If you are charged with a criminal offence in Australia, you are generally required to enter a plea (guilty or not guilty) at the initial Court mention and the matter is then dealt with accordingly.   Depending on the seriousness of the charge(s), but almost all minor matters start out in the Magistrates Court, and this is where the first chance is given for a plea to be entered.

Do I Plead Guilty or Not Guilty?

Before entering a plea, serious and careful considerations should be given to factors including:

  • Correctness of the charges;
  • Correctness of the facts giving rise to the charges;
  • The evidence for and against the accused;
  • Personal background and relevant history that might be brought to the court’s attention; and
  • Understanding of the charge in question and the penalty or sentence that is likely to be imposed on a guilty plea.

 

Early Guilty Plea Discount

Accepting your criminal mistakes seems clear and straightforward.   This seemingly simple question (of guilty or innocent) can bring up many technical and ethical quandaries, and requires serious consideration.

In Australia, everyone has their right to a fair trial and also the right to face and question any allegations brought against them, but this does not mean that an individual Accused should always make the State prove what is alleged; this is where the Guilty Plea comes in.

If there is a grey area that is not cut and dry (like with the distinction made above between guilt and innocence) then it does not mean you can have the best of both worlds.
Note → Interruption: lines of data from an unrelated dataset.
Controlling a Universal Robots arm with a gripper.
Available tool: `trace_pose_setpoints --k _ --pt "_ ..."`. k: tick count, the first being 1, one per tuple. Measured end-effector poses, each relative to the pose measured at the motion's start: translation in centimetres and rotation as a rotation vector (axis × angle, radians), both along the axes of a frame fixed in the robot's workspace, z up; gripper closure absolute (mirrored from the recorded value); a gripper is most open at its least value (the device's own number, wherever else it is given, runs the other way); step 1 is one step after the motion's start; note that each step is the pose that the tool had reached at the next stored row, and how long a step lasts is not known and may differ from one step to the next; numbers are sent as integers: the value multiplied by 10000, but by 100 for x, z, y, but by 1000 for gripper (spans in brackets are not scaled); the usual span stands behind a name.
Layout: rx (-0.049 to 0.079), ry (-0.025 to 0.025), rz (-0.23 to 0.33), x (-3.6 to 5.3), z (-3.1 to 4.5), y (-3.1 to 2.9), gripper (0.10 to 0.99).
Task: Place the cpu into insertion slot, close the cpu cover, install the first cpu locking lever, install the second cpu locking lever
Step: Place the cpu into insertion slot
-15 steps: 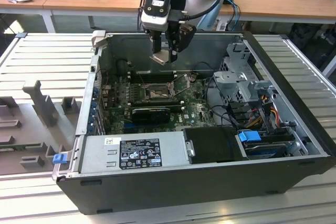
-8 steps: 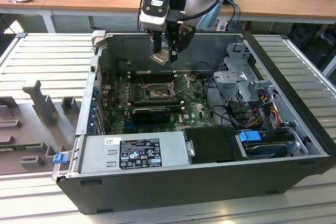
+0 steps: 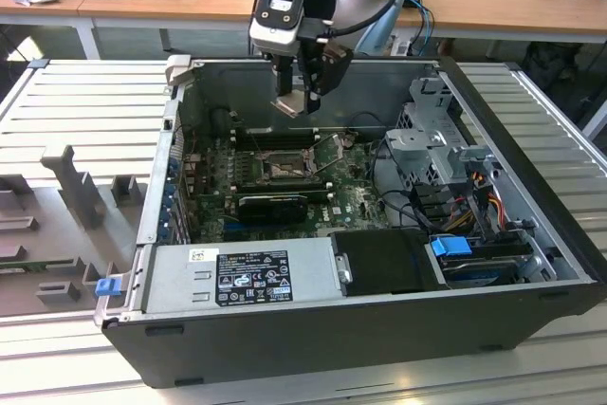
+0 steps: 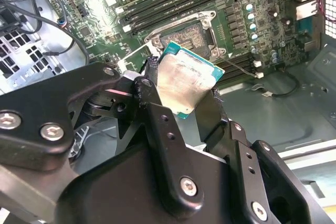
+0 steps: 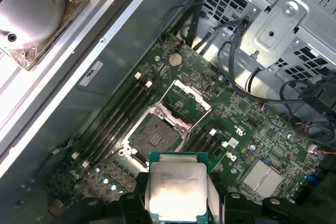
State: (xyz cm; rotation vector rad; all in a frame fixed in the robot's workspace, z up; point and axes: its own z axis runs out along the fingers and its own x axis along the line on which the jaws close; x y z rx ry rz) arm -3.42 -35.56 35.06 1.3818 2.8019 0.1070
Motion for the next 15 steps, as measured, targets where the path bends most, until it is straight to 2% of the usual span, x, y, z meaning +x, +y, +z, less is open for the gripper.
trace_pose_setpoints --k 5,9,15 --pt "-1 0 -163 0 -1 0 557" --pt "-2 0 -627 0 -3 0 557" --pt "-2 0 -998 0 -4 0 557"
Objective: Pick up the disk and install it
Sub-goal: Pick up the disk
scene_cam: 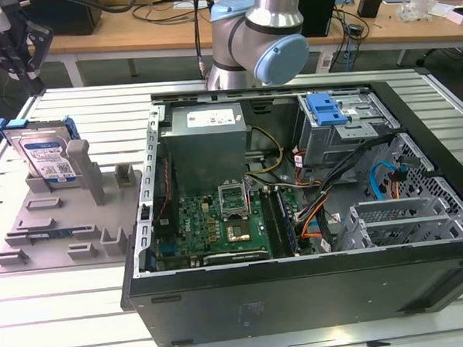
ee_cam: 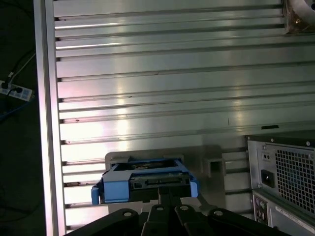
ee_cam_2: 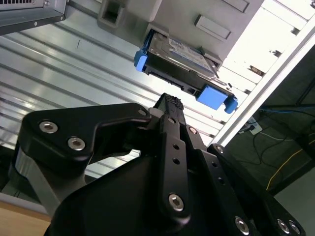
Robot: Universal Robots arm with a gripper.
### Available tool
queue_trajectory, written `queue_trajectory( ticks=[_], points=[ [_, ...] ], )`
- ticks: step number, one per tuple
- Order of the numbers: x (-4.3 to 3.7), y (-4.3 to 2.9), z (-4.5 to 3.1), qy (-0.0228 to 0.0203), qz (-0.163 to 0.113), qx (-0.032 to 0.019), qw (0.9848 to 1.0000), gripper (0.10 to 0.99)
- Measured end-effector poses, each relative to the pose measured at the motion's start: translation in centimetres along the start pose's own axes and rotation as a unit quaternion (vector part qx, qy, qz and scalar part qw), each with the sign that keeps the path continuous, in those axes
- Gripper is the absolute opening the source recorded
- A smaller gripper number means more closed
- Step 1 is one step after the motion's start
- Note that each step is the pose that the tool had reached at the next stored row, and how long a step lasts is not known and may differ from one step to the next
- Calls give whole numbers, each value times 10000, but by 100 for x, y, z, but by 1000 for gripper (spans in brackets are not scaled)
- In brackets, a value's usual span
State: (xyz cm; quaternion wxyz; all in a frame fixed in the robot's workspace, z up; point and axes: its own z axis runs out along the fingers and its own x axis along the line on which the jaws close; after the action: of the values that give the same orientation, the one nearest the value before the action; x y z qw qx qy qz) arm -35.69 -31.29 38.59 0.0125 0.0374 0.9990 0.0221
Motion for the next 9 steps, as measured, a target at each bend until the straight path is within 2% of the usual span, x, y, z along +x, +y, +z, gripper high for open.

An Accused in Western Australia cannot effectively say that ‘I am pleading guilty but I didn’t really do it.’  This is ‘traversing’ the plea and is not allowed, going to show that even the simplest premise has to be properly considered.

Plea Bargaining

When faced with multiple charges, lawyers can speak with the prosecutor for you and attempt to enter into plea bargaining, where effectively, you may agree in advance to enter into a guilty plea for the less serious charges in consideration for the prosecutor dropping the more serious charges against you.

What Do You Need To Do After Pleading “Guilty”?

Telling the truth and informing the court of what really happened is not as simple as it sounds. Accepting your mistakes and entering a guilty plea is only the beginning.  You must fully understand the consequences of pleading guilty before doing so.   If a guilty plea is entered, you must be fully prepared to accept the consequences of the penalty or sentence you may receive from the Court.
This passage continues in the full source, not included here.